Eric Teboul World Record MPH at Santa Pod Raceway - YouTube


----------



## Marky_GTSt (Dec 31, 2005)

Yet somehow, without the noise and flame, it didn't seem overly exciting...

Anyone else think that ?


----------



## andyc (Jul 22, 2007)

I'm surprised his arms weren't ripped out the sockets, he has big balls.


----------



## Bajie (Dec 13, 2001)

If his balls are that big, how does he stay on the bike ...

Cahoonas Grande!


----------



## Nigel-Power (Dec 16, 2009)

No matter how big your balls are, they will be deflated and shrink after one of those runs.


----------



## TAZZMAXX (Mar 9, 2010)

Sammy Miller's rocket car was quicker and it still holds the world record for the quickest 1/4 mile ever, unbeaten since 1984.

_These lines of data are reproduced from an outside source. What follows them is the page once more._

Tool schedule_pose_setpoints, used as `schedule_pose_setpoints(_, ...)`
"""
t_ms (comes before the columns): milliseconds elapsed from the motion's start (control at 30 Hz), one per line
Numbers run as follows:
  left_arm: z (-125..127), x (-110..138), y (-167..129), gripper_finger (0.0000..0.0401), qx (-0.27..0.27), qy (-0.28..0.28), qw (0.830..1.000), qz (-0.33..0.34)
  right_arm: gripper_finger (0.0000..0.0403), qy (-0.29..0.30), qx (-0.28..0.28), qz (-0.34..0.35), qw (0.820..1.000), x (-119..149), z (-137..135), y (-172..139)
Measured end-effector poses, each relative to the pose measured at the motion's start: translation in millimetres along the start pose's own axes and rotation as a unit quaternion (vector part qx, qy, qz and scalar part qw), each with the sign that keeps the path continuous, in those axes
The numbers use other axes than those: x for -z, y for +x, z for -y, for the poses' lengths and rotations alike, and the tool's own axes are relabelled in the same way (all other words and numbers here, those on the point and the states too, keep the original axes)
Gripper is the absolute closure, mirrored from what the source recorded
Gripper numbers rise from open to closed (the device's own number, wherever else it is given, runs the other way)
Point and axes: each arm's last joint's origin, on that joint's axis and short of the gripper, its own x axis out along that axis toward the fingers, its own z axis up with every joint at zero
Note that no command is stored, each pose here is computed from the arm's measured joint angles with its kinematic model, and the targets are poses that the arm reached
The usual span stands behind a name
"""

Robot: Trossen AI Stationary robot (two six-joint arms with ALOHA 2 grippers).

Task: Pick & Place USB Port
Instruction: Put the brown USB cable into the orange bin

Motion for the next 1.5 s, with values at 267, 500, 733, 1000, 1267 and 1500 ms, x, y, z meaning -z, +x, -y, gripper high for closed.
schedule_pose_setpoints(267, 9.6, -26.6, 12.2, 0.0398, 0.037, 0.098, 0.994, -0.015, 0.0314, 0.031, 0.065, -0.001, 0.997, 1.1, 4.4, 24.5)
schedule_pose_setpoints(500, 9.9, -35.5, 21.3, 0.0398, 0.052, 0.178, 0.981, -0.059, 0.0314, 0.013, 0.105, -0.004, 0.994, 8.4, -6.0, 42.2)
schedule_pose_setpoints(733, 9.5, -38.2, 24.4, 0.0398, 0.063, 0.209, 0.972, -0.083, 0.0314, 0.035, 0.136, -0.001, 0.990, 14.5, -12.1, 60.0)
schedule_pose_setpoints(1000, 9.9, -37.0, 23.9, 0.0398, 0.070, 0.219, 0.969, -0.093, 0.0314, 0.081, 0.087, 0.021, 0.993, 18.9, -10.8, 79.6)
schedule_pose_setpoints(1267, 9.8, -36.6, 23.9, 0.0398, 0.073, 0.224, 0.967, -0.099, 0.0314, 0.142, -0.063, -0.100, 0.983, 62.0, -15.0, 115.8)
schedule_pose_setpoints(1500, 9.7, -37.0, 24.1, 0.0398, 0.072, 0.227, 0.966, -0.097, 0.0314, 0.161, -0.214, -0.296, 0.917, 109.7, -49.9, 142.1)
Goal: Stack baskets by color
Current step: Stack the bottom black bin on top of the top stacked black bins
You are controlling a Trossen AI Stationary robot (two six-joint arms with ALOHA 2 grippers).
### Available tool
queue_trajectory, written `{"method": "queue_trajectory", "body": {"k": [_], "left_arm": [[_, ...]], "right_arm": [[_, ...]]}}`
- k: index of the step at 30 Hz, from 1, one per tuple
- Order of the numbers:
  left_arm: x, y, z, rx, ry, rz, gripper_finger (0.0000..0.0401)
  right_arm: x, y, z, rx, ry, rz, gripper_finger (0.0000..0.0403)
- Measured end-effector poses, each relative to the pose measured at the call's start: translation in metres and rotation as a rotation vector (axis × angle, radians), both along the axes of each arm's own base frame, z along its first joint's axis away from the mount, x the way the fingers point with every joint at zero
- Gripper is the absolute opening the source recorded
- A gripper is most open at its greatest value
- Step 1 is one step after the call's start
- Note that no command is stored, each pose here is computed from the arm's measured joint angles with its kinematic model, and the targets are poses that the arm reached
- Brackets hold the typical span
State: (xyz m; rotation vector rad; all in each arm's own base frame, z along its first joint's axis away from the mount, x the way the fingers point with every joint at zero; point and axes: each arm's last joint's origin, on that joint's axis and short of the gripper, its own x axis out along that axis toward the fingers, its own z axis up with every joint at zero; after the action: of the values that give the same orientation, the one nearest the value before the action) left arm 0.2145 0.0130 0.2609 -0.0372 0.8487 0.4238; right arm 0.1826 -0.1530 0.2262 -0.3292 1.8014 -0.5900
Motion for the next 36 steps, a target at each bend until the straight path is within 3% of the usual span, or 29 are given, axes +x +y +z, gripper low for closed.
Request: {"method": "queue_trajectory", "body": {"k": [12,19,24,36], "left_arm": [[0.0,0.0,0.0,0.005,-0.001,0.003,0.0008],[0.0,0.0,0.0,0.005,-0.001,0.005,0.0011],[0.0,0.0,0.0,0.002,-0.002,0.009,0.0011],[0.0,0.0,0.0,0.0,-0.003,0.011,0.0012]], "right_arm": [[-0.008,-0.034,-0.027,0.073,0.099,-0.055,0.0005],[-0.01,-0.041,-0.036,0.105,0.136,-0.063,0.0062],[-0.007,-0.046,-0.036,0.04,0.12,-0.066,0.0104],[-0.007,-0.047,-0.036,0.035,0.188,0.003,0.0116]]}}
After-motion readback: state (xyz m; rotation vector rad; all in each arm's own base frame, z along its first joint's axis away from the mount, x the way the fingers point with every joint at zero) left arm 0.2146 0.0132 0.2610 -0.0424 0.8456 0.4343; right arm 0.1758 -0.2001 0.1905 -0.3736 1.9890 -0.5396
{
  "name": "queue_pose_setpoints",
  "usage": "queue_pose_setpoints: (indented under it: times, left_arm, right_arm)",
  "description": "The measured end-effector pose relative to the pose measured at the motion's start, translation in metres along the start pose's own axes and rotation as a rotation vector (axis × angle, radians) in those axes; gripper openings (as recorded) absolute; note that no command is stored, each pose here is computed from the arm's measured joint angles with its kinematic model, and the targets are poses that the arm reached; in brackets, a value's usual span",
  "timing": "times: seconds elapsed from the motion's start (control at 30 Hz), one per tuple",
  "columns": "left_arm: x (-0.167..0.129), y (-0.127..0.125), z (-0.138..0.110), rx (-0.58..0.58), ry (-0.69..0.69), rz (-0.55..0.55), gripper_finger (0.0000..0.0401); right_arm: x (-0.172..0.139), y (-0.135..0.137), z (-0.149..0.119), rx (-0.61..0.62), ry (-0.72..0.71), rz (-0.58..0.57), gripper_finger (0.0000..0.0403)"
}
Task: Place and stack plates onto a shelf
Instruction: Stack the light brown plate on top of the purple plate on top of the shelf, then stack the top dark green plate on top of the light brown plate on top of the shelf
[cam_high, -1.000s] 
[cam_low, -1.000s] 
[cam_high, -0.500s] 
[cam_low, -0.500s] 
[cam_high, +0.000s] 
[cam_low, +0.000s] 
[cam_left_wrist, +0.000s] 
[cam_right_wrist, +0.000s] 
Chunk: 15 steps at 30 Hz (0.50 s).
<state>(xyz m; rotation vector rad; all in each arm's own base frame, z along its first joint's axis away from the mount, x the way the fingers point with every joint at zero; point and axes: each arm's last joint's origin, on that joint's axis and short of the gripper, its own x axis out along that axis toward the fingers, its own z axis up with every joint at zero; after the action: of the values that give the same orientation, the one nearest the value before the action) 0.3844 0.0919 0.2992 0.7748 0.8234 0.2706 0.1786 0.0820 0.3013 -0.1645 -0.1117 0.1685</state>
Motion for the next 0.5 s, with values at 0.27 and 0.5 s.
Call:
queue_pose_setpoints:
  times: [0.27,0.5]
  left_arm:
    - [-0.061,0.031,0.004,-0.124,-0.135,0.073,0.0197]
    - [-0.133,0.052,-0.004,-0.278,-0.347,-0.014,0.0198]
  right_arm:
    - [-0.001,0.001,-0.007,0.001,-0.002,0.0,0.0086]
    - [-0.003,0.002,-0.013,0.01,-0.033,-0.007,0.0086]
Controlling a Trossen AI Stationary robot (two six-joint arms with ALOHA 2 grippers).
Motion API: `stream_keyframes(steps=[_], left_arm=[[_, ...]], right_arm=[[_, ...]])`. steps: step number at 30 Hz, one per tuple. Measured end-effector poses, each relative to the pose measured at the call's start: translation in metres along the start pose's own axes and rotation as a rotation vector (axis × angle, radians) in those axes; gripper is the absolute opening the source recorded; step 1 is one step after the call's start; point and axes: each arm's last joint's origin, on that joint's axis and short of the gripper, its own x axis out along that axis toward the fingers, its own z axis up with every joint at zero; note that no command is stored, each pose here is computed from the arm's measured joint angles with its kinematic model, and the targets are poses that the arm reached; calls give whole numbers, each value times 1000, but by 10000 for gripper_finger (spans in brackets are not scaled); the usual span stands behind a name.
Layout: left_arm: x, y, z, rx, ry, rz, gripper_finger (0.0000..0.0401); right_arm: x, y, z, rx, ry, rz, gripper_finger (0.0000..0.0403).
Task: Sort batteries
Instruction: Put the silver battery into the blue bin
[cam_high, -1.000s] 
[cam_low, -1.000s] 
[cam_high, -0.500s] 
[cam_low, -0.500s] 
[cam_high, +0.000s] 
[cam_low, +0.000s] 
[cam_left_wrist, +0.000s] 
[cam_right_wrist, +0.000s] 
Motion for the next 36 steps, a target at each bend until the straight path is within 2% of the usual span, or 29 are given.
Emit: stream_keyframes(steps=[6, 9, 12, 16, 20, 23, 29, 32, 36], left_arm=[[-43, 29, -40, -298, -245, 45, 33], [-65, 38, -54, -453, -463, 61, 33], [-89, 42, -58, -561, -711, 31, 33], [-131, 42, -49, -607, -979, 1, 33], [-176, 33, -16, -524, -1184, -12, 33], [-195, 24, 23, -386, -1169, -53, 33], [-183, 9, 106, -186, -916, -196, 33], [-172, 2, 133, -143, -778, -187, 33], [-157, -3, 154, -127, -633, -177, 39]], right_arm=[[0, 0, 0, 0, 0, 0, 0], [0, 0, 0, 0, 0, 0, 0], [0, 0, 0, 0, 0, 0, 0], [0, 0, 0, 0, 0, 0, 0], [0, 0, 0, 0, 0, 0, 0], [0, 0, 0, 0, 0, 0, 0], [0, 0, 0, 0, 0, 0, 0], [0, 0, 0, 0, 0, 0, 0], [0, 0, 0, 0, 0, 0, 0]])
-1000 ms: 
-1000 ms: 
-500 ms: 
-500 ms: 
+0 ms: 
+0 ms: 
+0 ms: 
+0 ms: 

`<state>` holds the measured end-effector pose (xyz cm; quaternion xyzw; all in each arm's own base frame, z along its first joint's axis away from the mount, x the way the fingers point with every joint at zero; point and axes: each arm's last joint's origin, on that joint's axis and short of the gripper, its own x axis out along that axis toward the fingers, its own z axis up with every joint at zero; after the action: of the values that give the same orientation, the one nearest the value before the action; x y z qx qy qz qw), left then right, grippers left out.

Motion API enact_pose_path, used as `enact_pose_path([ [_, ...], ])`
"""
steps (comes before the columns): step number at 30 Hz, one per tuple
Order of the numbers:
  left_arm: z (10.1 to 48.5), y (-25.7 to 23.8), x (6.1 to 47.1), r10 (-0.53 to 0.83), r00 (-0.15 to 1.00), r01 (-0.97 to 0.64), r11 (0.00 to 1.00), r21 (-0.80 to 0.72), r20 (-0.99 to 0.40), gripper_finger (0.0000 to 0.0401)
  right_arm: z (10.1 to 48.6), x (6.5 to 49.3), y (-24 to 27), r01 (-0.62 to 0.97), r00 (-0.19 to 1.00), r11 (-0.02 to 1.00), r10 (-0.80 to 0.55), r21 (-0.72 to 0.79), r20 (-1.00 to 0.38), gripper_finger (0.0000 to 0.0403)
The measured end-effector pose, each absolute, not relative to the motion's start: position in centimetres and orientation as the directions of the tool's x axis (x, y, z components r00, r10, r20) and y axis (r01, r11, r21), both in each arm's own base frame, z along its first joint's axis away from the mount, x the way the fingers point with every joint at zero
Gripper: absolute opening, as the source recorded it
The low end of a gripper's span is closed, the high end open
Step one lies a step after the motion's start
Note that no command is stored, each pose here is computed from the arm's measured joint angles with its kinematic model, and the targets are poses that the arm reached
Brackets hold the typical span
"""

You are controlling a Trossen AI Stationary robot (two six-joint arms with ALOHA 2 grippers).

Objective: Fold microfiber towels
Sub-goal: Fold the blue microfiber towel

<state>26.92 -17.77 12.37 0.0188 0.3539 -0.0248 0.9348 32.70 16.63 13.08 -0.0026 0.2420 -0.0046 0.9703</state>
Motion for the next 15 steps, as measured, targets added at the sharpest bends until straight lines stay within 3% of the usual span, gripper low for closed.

The guy has got big balls though.


----------



## Nigel-Power (Dec 16, 2009)

^^ and the terminal time/speed was... ?


----------



## TAZZMAXX (Mar 9, 2010)

3.58 seconds and about 386 mph

Nigel, where've you been these past couple of months?


----------



## Nigel-Power (Dec 16, 2009)

I was abroad for a bit, 

Back though :chairshot


3.58 sec that's unbeatable !


----------



## TAZZMAXX (Mar 9, 2010)

Big balls doesn't always mean a win. Watch this berk without sniggering at his car. I've probably posted it before but so what.


----------



## Zed Ed (Oct 24, 2007)

how topical 

ambition greater than capability, lol


----------



## TAZZMAXX (Mar 9, 2010)

There's a lot of it about


----------



## Nigel-Power (Dec 16, 2009)

What a way to waste a million $$$s


----------



## rage33 (Oct 12, 2011)

He was lucky. Only a broken back!?! 


"Did i make make it?, Is everyone happy?"

No. You fail! People have started leaving! Lol


----------